Specimen preparation

Standard L4 vertebral specimens (instrumented with solid screws).

A total of 36 standard L4 vertebral specimens were divided into six test groups (6 specimens per group) based on different combinations of two screw shapes and three thread profiles. The method for the insertion of solid screws within standard L4 vertebral specimens was identical to that of our previous study [26]. For all standard vertebral specimens, a 3-mm pilot hole was created along the pedicle and parallel to the superior vertebral endplate with use of a drilling machine [26]. Following creation of the pilot holes, the pedicle screws were inserted along the pilot holes, and a consistent depth gauge was used to ensure that all screws were inserted to the same depth. The accuracy of screw placement was checked using radiological examinations.
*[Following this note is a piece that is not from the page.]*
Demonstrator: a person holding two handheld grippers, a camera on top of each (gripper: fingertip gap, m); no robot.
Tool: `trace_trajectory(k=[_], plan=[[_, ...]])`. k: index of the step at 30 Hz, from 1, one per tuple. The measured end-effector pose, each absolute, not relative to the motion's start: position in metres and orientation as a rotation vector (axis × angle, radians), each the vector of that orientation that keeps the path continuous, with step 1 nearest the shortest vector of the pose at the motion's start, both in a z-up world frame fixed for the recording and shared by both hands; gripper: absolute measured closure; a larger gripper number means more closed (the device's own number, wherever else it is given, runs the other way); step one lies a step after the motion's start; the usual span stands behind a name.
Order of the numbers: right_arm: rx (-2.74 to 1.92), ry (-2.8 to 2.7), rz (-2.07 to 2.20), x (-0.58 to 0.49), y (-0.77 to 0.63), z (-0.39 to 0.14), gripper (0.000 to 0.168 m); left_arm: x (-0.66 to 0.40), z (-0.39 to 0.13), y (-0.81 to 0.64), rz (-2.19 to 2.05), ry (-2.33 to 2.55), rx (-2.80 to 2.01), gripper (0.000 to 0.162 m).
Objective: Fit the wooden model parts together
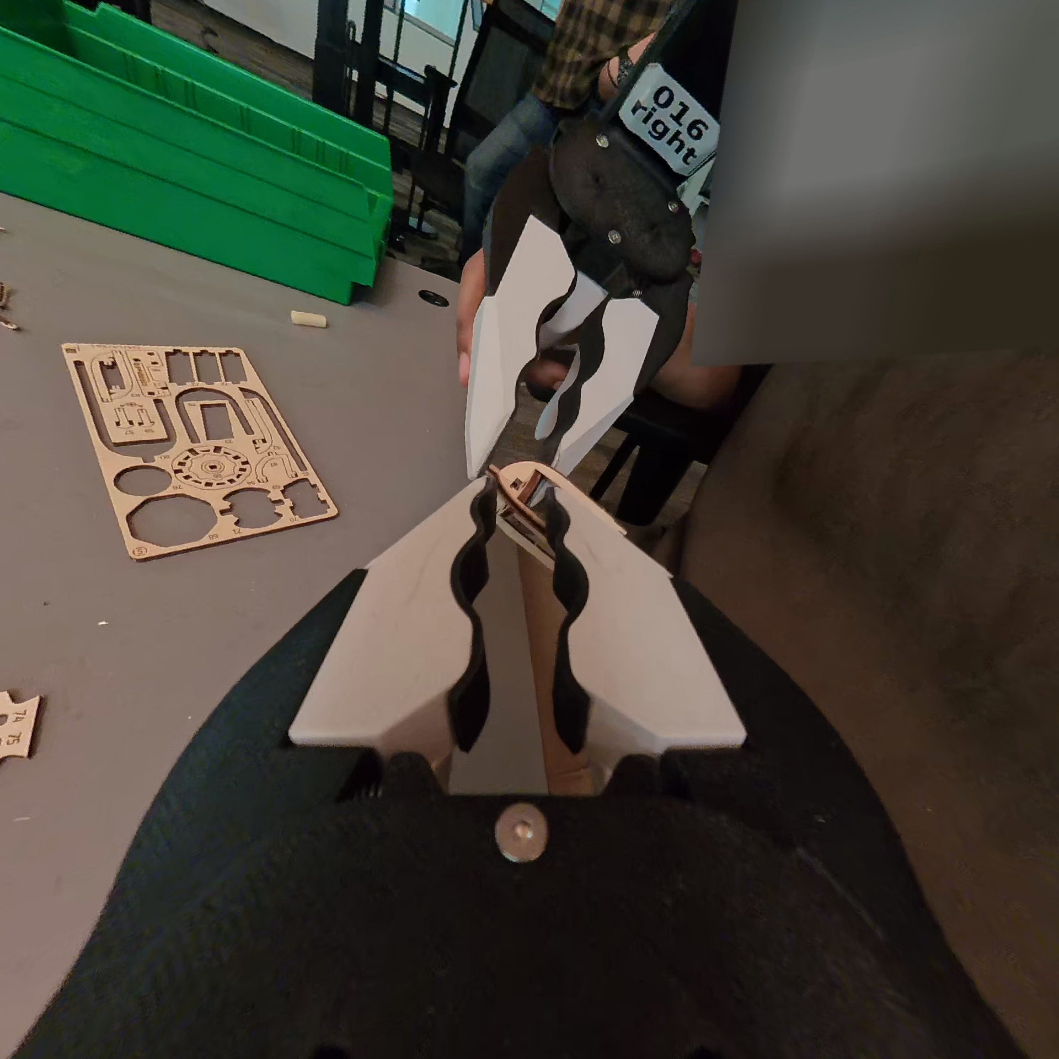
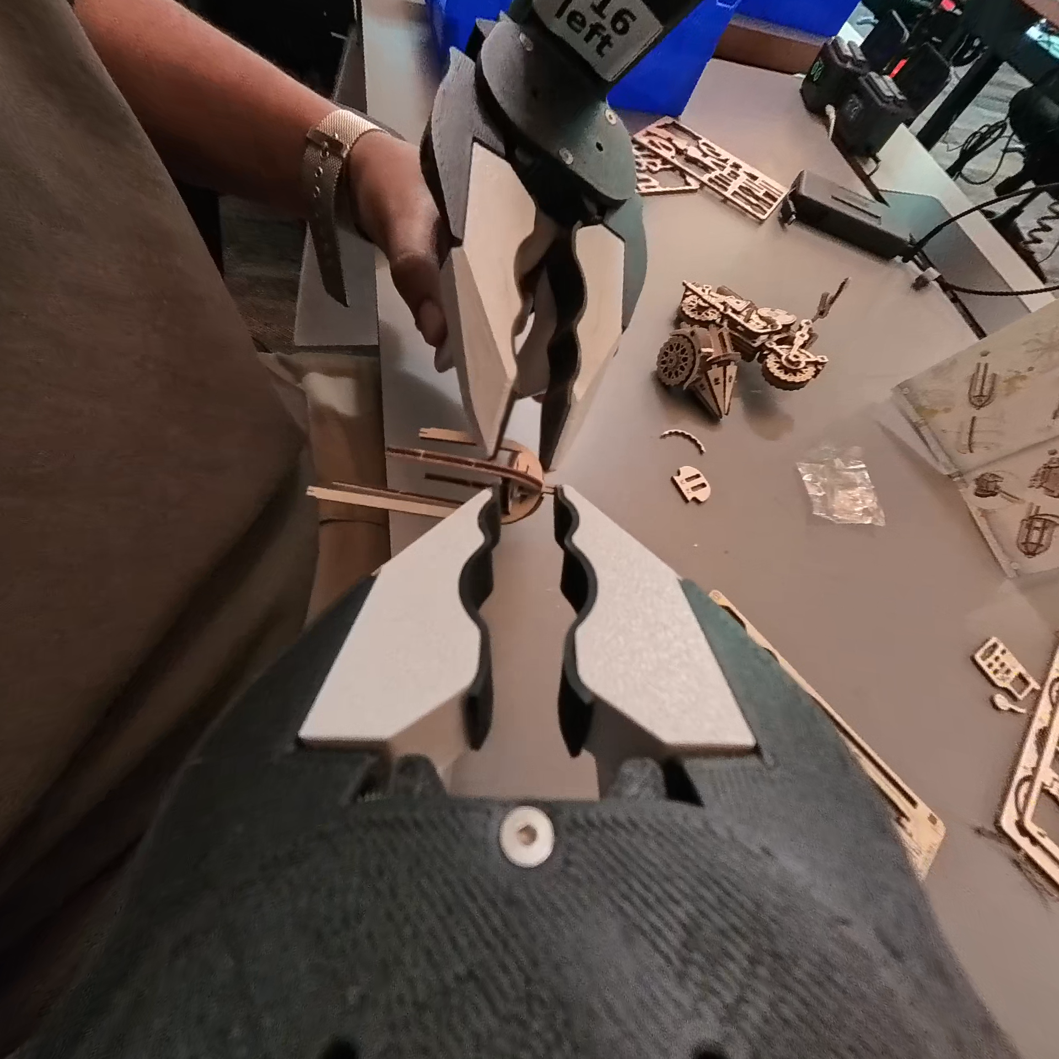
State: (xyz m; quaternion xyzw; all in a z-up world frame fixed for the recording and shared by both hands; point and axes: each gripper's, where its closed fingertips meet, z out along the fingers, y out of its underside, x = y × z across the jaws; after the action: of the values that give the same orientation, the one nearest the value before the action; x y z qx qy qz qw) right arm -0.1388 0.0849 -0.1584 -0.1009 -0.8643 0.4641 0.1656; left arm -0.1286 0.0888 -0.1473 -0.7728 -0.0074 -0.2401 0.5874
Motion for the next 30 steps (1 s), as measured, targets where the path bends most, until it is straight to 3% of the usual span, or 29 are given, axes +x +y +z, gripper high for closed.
trace_trajectory(k=[5, 9, 10, 13, 20, 30], plan=[[-0.262, -2.437, 1.294, -0.142, 0.087, -0.160, 0.151, -0.131, -0.149, 0.087, -0.594, -0.037, -1.797, 0.144], [-0.218, -2.428, 1.230, -0.143, 0.088, -0.164, 0.151, -0.134, -0.149, 0.088, -0.787, -0.170, -1.750, 0.127], [-0.207, -2.429, 1.216, -0.143, 0.088, -0.166, 0.151, -0.136, -0.149, 0.089, -0.834, -0.213, -1.728, 0.128], [-0.192, -2.427, 1.199, -0.143, 0.088, -0.167, 0.151, -0.139, -0.152, 0.088, -0.901, -0.273, -1.710, 0.155], [-0.237, -2.440, 1.309, -0.141, 0.089, -0.161, 0.151, -0.134, -0.156, 0.089, -0.604, -0.085, -1.827, 0.144], [-0.249, -2.481, 1.292, -0.137, 0.087, -0.166, 0.151, -0.129, -0.158, 0.091, -0.444, 0.021, -1.872, 0.151]])
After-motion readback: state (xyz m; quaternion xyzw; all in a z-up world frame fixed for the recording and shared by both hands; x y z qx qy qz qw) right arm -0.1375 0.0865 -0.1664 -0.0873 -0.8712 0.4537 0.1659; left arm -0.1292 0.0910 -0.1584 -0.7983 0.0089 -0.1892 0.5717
Osteoporotic test blocks (instrumented with cannulated screws).

The method for the insertion of cannulated screws with cement augmentation was identical to that described in our previous study [17]. Osteobond bone cement (Zimmer, Warsaw, IN) was used for screw augmentation. PMMA cement was injected into the test block after screw insertion. In the beginning, a pilot hole was created using a 3-mm drill bit, and then a cannulated screw was inserted into the test block through the prepared pilot hole. Following screw insertion, a custom-made cement injector capable of exerting pressure on the cement was used to introduce bone cement into the cannulated screws. For all specimens, a total of 3 ml of cement was injected into the screw. Following specimen preparation, radiological examinations of the inserted screws were conducted to check the implanted screw depths.

Screw pullout test

Standard L4 vertebral specimens (instrumented with solid screws).

Following screw insertion, the instrumented vertebral specimens were embedded in acrylate resin (#20–3568; Buehler, Lake Bluff, IL, USA) to allow clamping for the pullout test. The posterior elements of the vertebra were not embedded. Each prepared specimen was then secured to a custom-made grip mounted on the platform of the testing machine (Bionix 858; MTS Systems Corp., MN, USA). The pedicle screw was secured to a 10-mm cylindrical adapter with universal joint, and the cylindrical adapter was fixed to the upper wedge grip of the testing machine. Following the experimental setup of the specimen, a length-controlled pullout force with a constant crosshead rate of 5 mm/min was applied to the screw head [27]. During the pullout test, the relation between the applied force and displacement was simultaneously recorded in 0.05-mm increments until failure. The experimental setup of the screw pullout test of the standard L4 vertebral specimens is shown in Fig 2.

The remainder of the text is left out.